The fifth of our Safe Sport webinars focused on the development of a survivor-centred approach.
Many speakers detailed how important it is to standardise principles, but also to work together with external stakeholders for wider effect.
Learn more about the IOC Safe Sport 2020 Webinar Series for NOCs and sign up for a session here.
The fifth instalment of the IOC Safe Sport 2020 Webinar Series for NOCs focused on the European Olympic Committees (EOC), covering the importance of prioritising athletes and creating a coherent system that removes all doubt from the reporting process.
The EOC webinar covered a range of topics related to safeguarding in sport, with several themes recurring throughout, none more so than the importance of taking a survivor-centred approach and how crucial supporting initial reports is to ensuring cooperation throughout the process. Though these issues are complicated, the IOC Safe Sport 2020 Webinar Series for NOCs recognises this complexity. The region-specific sessions consider different sociocultural contexts and acknowledge that there is no universal solution for safe sport.
One of the key themes put forward by Kat Craig, founder and CEO of Athlead CIC, is the importance of taking a survivor-centred approach to safe sport, in that the survivor is always placed as the central pillar around which everything else revolves. Many assume that this is always the case, but unfortunately that is not true, and this approach needs to be supported by a host of actionable policies. For instance, understanding that “survivors” are not a homogenous group. Each survivor has their own life experience, their own interests and their own personality, and so having a general approach is not sufficient. Instead, a multi-faceted team is required to be able to properly fulfil the needs of survivors.
This is just one way of supporting survivors and ensuring they feel comfortable enough in the system to report any and all incidents of abuse or harassment. By creating an inclusive environment for survivors and victims, we must also understand how critical the first moment is for victims and for stopping abuse in sport as a whole. The person reporting an incident must feel they are believed from the very first moment, or they will simply not engage in the process. This doesn’t mean that you are abandoning due process, but causing any doubt during the first contact with the victim could result in a lost opportunity to help and to learn from the experience, which can bring newfound knowledge to further develop the framework and process for responding to allegations of abuse.

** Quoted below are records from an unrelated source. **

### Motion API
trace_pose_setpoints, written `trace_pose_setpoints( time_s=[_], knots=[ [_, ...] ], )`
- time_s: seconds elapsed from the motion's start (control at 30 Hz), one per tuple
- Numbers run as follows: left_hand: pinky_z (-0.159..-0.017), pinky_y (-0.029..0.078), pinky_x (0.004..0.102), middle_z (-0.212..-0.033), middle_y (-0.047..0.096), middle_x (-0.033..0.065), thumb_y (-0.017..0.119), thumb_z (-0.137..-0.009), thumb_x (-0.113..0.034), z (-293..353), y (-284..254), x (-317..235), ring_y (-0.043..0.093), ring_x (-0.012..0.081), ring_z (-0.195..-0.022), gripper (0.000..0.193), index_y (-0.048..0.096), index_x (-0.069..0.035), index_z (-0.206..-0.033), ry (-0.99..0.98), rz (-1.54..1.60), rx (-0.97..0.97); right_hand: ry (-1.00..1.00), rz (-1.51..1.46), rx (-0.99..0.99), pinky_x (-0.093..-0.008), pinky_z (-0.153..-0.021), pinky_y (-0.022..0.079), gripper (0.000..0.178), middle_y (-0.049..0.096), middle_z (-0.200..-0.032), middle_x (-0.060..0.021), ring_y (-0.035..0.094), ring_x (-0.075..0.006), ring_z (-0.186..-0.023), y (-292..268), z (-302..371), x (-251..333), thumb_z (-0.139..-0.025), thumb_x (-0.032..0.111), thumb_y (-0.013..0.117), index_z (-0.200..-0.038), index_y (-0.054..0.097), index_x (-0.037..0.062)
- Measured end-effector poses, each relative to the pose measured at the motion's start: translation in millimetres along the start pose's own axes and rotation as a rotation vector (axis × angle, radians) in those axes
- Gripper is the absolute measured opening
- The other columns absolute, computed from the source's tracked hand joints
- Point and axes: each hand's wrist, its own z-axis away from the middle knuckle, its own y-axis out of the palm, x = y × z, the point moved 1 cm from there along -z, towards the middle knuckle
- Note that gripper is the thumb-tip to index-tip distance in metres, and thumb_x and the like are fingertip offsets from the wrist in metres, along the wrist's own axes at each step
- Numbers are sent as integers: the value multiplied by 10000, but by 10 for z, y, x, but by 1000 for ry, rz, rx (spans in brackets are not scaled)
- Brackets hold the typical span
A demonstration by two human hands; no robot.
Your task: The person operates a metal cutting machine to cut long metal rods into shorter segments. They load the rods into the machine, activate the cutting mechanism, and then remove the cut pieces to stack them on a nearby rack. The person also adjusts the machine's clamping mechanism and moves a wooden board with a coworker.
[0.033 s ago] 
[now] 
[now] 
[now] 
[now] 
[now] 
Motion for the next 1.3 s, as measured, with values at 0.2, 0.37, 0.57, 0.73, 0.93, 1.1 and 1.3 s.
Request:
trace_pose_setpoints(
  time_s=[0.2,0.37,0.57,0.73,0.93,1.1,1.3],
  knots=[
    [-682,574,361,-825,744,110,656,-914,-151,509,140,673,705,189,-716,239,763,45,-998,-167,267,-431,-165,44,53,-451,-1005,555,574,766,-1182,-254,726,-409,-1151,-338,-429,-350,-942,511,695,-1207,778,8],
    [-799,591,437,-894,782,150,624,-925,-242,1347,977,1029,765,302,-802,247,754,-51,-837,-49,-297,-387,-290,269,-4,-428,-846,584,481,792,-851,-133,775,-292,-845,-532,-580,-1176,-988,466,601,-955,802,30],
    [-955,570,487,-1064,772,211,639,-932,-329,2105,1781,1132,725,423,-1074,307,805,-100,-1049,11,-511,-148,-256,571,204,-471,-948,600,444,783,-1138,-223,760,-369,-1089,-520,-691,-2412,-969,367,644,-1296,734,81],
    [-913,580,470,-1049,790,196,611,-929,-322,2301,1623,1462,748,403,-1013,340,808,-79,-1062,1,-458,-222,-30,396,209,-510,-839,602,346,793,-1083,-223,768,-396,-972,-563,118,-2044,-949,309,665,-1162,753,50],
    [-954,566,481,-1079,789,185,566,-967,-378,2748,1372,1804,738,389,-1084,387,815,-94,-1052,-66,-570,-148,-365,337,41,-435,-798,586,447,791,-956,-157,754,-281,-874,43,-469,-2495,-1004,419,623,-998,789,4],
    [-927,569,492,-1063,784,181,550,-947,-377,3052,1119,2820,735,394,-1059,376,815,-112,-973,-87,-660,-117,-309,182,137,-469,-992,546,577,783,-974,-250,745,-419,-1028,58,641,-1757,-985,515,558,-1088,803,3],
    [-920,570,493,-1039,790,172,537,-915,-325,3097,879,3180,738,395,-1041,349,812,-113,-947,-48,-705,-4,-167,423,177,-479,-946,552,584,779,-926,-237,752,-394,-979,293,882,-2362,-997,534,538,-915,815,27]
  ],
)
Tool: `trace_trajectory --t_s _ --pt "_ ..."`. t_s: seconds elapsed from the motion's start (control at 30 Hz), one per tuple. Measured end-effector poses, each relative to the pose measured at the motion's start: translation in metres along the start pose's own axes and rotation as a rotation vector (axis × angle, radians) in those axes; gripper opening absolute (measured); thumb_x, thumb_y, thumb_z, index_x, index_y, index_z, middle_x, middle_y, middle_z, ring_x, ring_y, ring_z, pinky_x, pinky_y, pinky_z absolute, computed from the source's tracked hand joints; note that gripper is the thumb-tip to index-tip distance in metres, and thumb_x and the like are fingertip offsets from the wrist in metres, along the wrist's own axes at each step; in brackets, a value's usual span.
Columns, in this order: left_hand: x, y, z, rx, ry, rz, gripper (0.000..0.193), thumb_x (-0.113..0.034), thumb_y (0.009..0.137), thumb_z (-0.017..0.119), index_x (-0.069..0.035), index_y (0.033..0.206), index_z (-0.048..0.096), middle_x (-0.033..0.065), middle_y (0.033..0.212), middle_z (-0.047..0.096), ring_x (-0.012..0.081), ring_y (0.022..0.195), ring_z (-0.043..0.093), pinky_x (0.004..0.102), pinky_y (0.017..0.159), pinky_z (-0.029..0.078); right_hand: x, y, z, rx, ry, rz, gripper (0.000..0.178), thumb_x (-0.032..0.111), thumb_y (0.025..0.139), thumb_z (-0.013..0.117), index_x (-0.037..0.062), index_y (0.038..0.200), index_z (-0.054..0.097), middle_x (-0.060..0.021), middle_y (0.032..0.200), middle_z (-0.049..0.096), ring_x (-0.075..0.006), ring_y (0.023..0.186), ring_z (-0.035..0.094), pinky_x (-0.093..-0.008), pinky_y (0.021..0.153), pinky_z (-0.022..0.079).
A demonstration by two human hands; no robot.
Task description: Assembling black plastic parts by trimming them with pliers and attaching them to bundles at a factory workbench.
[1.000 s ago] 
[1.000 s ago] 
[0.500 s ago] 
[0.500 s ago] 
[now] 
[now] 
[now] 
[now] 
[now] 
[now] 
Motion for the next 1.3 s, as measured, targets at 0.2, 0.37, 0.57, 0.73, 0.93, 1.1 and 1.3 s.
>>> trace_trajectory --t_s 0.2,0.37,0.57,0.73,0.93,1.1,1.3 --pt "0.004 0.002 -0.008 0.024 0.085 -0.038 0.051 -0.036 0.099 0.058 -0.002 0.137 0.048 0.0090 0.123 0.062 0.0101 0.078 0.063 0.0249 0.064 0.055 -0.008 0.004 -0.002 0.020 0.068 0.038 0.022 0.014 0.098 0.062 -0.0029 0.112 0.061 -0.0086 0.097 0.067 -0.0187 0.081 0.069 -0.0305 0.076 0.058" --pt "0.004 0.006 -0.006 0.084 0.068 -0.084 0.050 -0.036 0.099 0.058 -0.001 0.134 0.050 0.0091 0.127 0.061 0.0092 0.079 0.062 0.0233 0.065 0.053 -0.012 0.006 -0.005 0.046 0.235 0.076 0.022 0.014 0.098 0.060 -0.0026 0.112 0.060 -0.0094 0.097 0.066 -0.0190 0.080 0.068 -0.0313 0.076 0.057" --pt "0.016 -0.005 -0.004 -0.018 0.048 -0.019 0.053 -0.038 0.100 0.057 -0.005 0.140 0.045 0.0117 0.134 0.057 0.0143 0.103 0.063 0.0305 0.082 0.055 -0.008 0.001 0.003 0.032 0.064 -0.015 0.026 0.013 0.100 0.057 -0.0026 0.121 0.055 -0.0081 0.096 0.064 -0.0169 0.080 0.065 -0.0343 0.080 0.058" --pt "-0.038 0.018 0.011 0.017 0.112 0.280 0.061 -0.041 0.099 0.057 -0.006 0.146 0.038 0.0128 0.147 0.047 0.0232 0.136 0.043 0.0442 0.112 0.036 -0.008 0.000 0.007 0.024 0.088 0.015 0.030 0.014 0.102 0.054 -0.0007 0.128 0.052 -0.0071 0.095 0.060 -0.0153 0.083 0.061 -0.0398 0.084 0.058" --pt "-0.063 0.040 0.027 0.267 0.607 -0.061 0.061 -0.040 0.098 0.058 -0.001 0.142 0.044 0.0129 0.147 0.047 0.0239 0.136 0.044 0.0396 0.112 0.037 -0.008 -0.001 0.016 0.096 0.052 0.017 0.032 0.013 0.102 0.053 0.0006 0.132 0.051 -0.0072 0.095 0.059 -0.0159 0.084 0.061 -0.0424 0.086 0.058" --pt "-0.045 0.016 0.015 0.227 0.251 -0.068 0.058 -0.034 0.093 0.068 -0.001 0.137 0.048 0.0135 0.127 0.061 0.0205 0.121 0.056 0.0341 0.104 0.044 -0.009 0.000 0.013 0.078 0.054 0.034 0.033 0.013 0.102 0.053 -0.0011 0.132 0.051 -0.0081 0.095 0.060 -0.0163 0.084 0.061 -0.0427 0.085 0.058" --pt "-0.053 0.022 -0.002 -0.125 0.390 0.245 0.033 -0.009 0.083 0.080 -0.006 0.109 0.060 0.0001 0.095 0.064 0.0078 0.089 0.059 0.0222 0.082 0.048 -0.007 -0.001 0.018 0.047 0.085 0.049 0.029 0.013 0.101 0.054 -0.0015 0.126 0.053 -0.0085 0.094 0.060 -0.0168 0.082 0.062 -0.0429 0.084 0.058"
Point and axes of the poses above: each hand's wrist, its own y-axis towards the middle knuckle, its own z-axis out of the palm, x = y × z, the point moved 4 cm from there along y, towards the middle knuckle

The theme of ensuring athletes feel comfortable and confident enough in the process to report any instance of abuse was echoed by EOC Athletes’ Commission Chair Gerd Kanter. To fully understand how this can become a possibility, we first have to understand why it is that athletes may not report a case of abuse or harassment. As previously mentioned, not being believed is a core issue that often comes up, while the high-stakes nature of sport and being excluded from or jeopardising your position in your sport is another recurring theme. Finally, any uncertainty with the reporting process can also act as a barrier to athletes, and so it is of the utmost importance that these “procedures are perceived and made sense of by athletes and others in sport”.
Creating a framework across Europe
Clotilde Talleu, Senior Project Manager at the Council of Europe, presented her team’s work in establishing a pilot initiative called “Child Safeguarding in Sport”, running from March 2020 to October 2021. This programme, which is run in partnership with five countries – Austria, Belgium, Israel, Norway and Portugal – aims to offer technical support to the public bodies in charge of sport and sports organisations that are trying to develop their own child safeguarding in sport policies. One of the crucial first steps the initiative took was to establish a Child Safeguarding Officer (CSO) role in sport, ensuring that there is always someone with a singular focus on the issue.
The process is split into three components: developing policies, building capacities and equipping those involved in safeguarding. During the first step, the team focused on creating country-specific roadmaps for integrating child safeguarding in sport policies, including actionable steps to introduce CSO roles in sport. Not only do these roadmaps take a holistic approach by covering all forms of violence against children in sport, but they are tailored to each location. This echoes the idea that each case of abuse is unique and is influenced by environmental circumstances.
Measuring a long-term process
Dr Tine Vertommen, a researcher in safeguarding and child protection at Thomas More University in Belgium, highlighted one of the key obstacles to being able to properly assess the impact and comprehensiveness of safeguarding policies. Safeguarding as a concept can often be hard to define, and it can often be labelled under different categories. This lack of a central definition of safeguarding can prevent you from seeing the whole picture.
This is all the more damaging when considering the importance of measuring the effectiveness of what has been put in place on a regular basis. In the best-case scenario, there should not just be a measurement after the action or policy has been enacted, but also prior tests to use as comparisons. There are, however, simple solutions to overcoming these hurdles, such as using consistent terminology, monitoring data and developing minimum standards for affiliated sports organisations.